■ **Task to complete**: Please reproduce the listing verbatim, without its images.
↓↓↓
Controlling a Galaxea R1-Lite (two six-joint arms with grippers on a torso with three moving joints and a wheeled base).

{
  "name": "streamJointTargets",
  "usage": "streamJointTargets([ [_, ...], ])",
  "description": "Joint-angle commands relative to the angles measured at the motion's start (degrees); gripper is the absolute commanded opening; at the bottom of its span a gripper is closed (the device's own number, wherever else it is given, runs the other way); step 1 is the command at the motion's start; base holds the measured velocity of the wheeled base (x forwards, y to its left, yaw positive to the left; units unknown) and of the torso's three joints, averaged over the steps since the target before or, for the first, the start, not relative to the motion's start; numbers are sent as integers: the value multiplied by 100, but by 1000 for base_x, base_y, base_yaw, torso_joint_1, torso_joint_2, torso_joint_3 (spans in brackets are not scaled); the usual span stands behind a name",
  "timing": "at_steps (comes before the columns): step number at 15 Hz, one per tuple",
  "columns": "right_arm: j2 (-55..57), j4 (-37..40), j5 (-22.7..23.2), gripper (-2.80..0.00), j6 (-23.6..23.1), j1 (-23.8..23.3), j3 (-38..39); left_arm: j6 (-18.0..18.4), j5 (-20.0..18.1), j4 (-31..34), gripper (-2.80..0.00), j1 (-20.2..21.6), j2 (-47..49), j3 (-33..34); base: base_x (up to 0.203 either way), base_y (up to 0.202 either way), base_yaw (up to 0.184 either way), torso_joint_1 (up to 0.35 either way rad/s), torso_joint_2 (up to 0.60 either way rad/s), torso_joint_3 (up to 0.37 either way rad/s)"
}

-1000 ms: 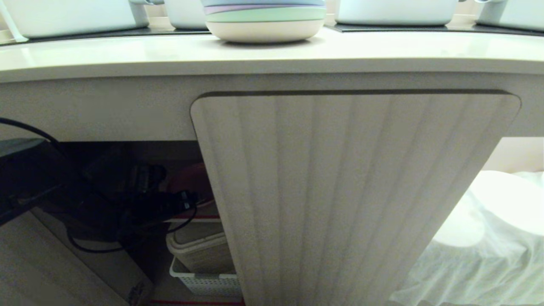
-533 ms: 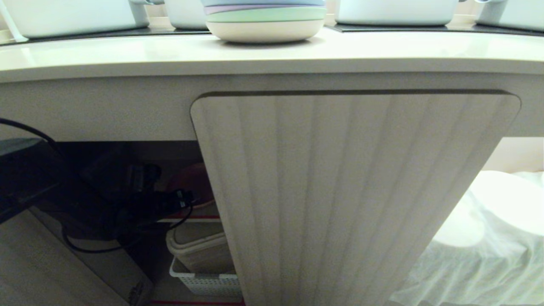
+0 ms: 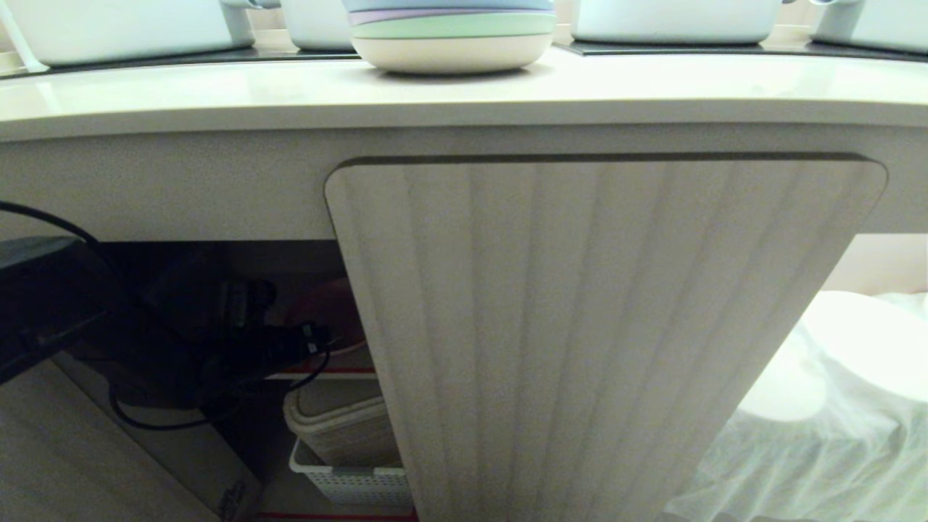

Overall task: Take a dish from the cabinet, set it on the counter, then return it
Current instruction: Take the plate from the cabinet

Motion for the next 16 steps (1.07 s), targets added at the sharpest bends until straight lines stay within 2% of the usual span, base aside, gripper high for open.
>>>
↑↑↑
■ **Task response**:
Controlling a Galaxea R1-Lite (two six-joint arms with grippers on a torso with three moving joints and a wheeled base).

{
  "name": "streamJointTargets",
  "usage": "streamJointTargets([ [_, ...], ])",
  "description": "Joint-angle commands relative to the angles measured at the motion's start (degrees); gripper is the absolute commanded opening; at the bottom of its span a gripper is closed (the device's own number, wherever else it is given, runs the other way); step 1 is the command at the motion's start; base holds the measured velocity of the wheeled base (x forwards, y to its left, yaw positive to the left; units unknown) and of the torso's three joints, averaged over the steps since the target before or, for the first, the start, not relative to the motion's start; numbers are sent as integers: the value multiplied by 100, but by 1000 for base_x, base_y, base_yaw, torso_joint_1, torso_joint_2, torso_joint_3 (spans in brackets are not scaled); the usual span stands behind a name",
  "timing": "at_steps (comes before the columns): step number at 15 Hz, one per tuple",
  "columns": "right_arm: j2 (-55..57), j4 (-37..40), j5 (-22.7..23.2), gripper (-2.80..0.00), j6 (-23.6..23.1), j1 (-23.8..23.3), j3 (-38..39); left_arm: j6 (-18.0..18.4), j5 (-20.0..18.1), j4 (-31..34), gripper (-2.80..0.00), j1 (-20.2..21.6), j2 (-47..49), j3 (-33..34); base: base_x (up to 0.203 either way), base_y (up to 0.202 either way), base_yaw (up to 0.184 either way), torso_joint_1 (up to 0.35 either way rad/s), torso_joint_2 (up to 0.60 either way rad/s), torso_joint_3 (up to 0.37 either way rad/s)"
}

-1000 ms: 
-533 ms: 
+0 ms: 

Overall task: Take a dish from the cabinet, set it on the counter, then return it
Current instruction: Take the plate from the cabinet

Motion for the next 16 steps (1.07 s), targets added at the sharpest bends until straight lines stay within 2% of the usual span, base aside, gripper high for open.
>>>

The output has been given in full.